Work request
The answer must consist only of the lines from the line with "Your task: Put" to the line with "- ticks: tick", both included, exactly as they stand below.
Start of Block
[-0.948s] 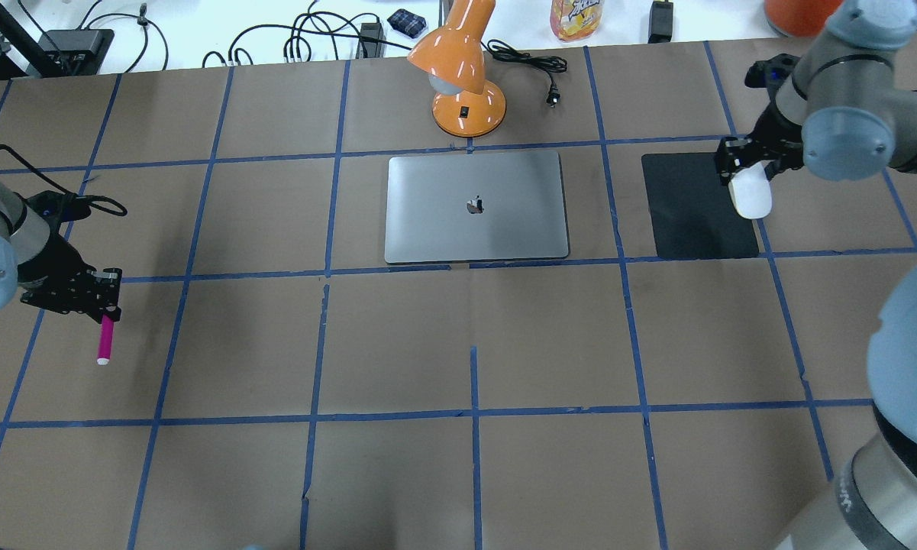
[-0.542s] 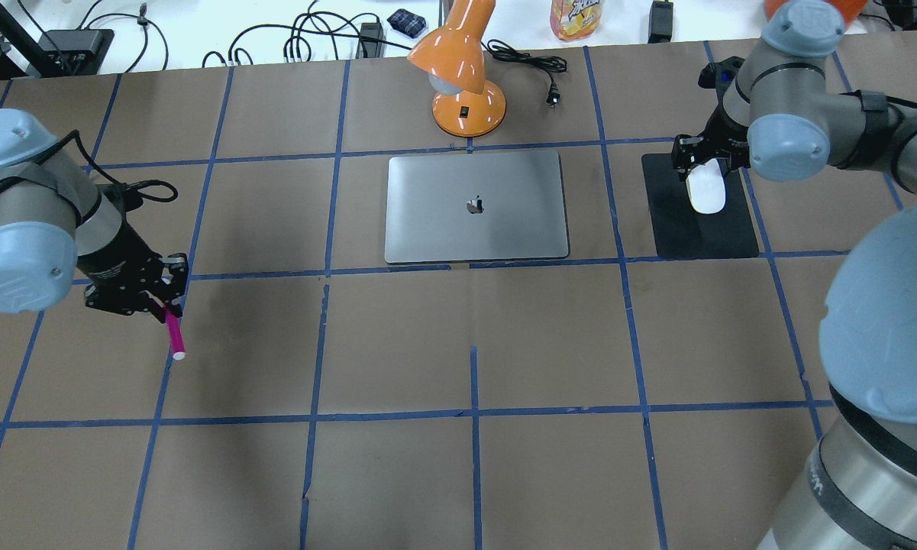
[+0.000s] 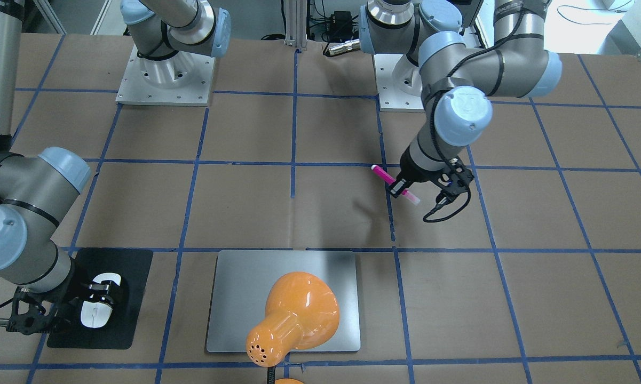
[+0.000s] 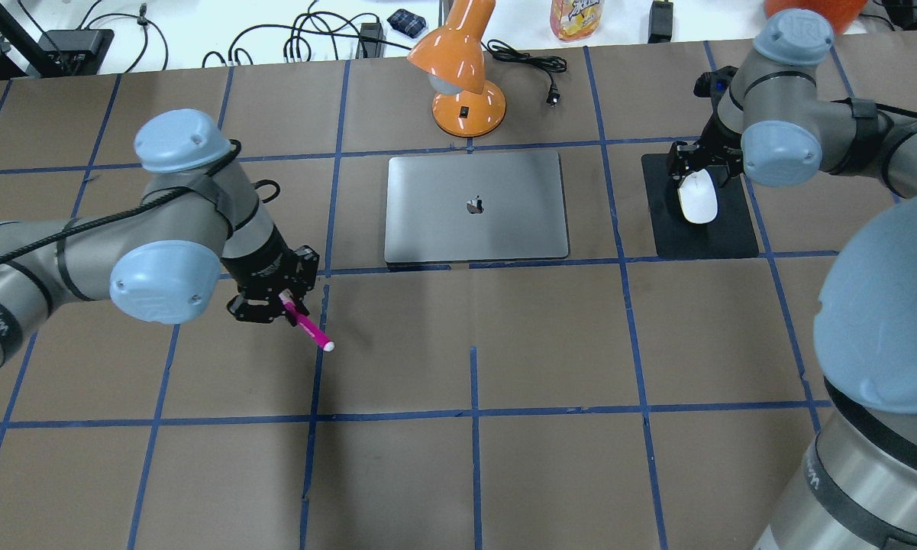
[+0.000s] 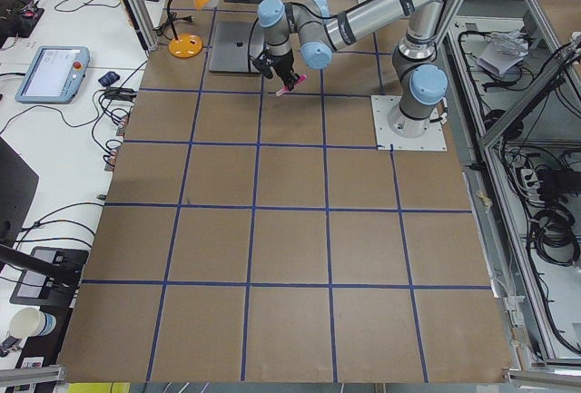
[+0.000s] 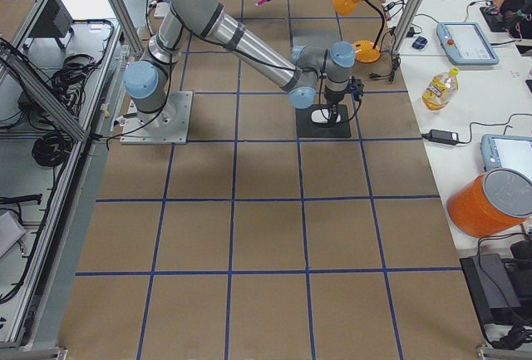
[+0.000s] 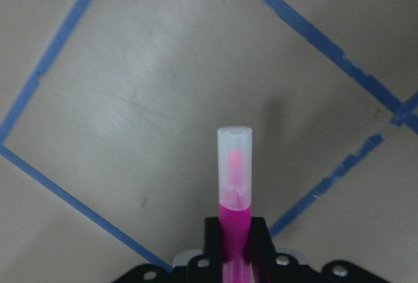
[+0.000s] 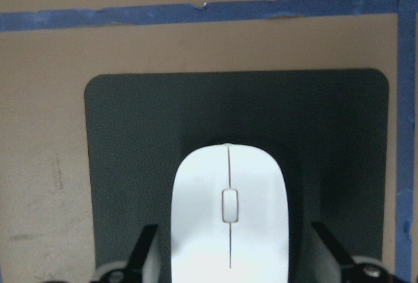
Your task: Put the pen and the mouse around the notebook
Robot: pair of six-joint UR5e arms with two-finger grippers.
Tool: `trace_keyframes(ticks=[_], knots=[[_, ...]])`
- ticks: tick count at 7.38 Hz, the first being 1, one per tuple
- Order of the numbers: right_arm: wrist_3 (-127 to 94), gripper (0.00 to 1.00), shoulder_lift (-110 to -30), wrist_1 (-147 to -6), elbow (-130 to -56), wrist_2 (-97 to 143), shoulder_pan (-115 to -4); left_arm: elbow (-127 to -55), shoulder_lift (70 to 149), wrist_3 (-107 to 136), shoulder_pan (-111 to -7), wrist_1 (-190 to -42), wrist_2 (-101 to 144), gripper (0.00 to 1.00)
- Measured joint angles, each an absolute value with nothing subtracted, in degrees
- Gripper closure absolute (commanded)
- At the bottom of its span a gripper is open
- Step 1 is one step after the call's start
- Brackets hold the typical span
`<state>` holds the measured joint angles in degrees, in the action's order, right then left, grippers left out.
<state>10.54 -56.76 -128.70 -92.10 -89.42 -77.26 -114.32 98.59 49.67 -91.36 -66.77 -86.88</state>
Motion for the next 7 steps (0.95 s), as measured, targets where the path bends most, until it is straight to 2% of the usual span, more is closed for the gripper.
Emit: trace_keyframes(ticks=[3,6,7], knots=[[10.1,0.0,-60.0,-123.3,-90.9,-89.6,-77.3,-112.3,105.6,76.5,-101.0,-55.2,-81.6,1.0],[2.8,0.0,-76.8,-101.9,-90.5,-89.9,-81.2,-106.7,111.7,91.0,-108.4,-53.9,-81.5,1.0],[-0.9,0.0,-82.1,-96.2,-90.3,-91.0,-84.5,-105.8,112.9,93.6,-110.4,-53.9,-81.8,0.95]])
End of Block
Response below
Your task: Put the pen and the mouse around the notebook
Robot: pair of six-joint UR5e arms with two-finger grippers.
Tool: `trace_keyframes(ticks=[_], knots=[[_, ...]])`
- ticks: tick count at 7.38 Hz, the first being 1, one per tuple

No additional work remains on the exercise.